_TASK TO COMPLETE_
Could you restate word for word every line of the records below, from the first one to the one holding "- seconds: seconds"?

_Collection entries_
#####

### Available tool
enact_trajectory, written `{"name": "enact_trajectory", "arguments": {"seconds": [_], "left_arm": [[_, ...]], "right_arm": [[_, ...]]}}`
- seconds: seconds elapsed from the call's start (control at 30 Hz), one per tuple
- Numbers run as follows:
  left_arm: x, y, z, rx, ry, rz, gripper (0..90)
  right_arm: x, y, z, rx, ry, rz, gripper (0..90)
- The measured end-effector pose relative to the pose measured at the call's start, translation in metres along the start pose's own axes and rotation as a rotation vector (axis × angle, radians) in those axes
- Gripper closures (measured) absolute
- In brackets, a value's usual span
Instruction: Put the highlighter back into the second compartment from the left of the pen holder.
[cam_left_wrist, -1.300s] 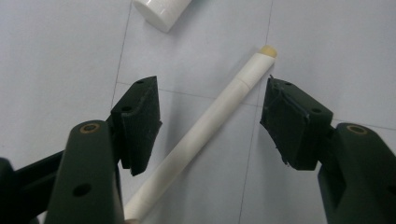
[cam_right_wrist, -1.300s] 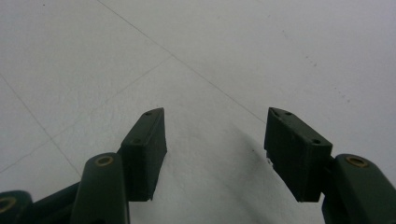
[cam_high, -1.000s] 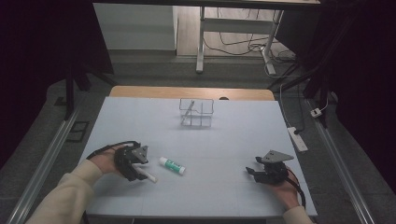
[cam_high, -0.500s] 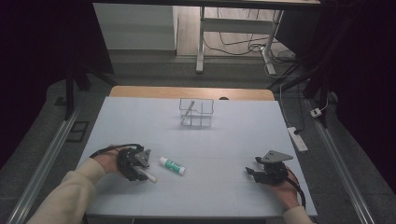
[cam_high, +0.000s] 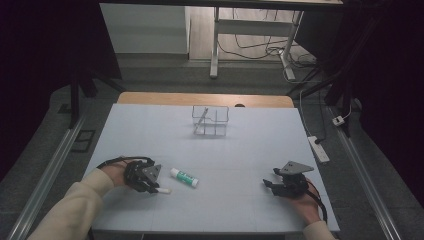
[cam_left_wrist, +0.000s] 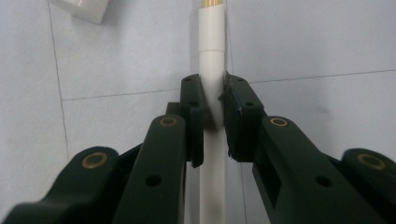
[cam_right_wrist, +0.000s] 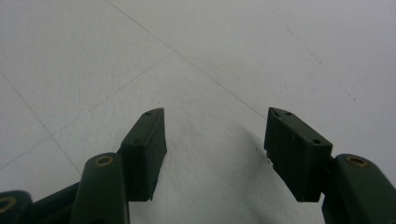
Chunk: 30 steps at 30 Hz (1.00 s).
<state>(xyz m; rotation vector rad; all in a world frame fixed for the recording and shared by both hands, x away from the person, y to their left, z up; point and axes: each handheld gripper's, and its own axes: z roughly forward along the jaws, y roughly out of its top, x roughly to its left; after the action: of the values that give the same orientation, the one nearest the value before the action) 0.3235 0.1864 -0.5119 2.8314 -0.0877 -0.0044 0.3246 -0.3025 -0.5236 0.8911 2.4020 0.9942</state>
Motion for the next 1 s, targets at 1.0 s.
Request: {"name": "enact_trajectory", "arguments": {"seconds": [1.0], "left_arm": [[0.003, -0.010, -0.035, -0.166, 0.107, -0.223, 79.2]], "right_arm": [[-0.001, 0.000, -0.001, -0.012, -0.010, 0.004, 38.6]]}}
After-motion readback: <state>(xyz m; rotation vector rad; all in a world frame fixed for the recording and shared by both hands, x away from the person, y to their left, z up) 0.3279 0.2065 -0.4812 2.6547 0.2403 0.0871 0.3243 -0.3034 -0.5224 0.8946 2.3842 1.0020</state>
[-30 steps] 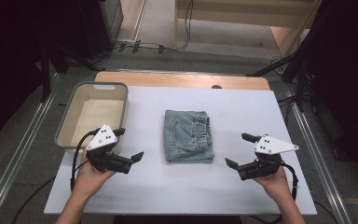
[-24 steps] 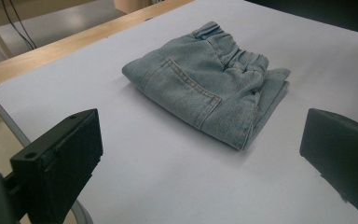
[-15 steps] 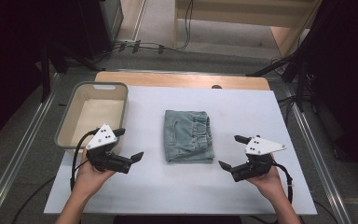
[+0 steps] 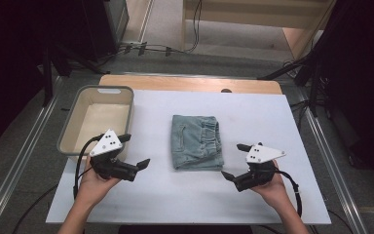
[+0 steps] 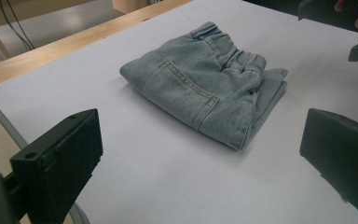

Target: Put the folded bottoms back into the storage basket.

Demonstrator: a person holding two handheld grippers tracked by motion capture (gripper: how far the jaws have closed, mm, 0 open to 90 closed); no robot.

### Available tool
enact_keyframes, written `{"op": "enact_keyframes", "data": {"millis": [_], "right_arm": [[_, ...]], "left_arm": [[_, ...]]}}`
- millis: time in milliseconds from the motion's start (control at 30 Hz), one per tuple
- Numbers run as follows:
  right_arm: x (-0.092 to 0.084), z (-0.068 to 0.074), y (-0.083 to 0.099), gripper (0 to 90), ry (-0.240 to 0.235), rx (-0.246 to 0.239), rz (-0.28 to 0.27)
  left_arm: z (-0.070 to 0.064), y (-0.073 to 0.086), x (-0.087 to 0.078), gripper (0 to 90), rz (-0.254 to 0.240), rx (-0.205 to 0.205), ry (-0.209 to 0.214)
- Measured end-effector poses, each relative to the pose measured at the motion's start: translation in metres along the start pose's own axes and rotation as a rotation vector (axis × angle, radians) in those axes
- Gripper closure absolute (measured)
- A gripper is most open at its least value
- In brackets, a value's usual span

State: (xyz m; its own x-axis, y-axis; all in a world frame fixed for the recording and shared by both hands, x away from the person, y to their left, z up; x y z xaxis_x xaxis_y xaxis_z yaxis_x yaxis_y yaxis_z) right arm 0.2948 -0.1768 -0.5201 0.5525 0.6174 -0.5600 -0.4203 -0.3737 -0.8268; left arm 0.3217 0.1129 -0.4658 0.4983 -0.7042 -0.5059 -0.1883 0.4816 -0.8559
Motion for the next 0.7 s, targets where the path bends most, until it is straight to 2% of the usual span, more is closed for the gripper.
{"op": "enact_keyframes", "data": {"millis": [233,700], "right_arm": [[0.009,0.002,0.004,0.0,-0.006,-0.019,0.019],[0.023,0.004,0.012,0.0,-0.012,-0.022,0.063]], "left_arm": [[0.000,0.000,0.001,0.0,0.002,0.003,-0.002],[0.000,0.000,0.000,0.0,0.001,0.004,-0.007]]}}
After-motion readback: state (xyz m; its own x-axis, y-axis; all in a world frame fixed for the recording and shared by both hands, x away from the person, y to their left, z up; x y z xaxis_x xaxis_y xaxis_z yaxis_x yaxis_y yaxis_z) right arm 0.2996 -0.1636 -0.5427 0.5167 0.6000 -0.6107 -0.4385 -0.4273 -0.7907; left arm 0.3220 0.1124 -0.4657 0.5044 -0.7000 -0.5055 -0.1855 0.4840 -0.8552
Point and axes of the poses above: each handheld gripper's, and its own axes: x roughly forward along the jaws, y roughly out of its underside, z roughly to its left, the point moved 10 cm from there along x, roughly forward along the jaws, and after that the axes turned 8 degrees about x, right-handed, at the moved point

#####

_EXERCISE ANSWER_
### Available tool
enact_trajectory, written `{"name": "enact_trajectory", "arguments": {"seconds": [_], "left_arm": [[_, ...]], "right_arm": [[_, ...]]}}`
- seconds: seconds elapsed from the call's start (control at 30 Hz), one per tuple

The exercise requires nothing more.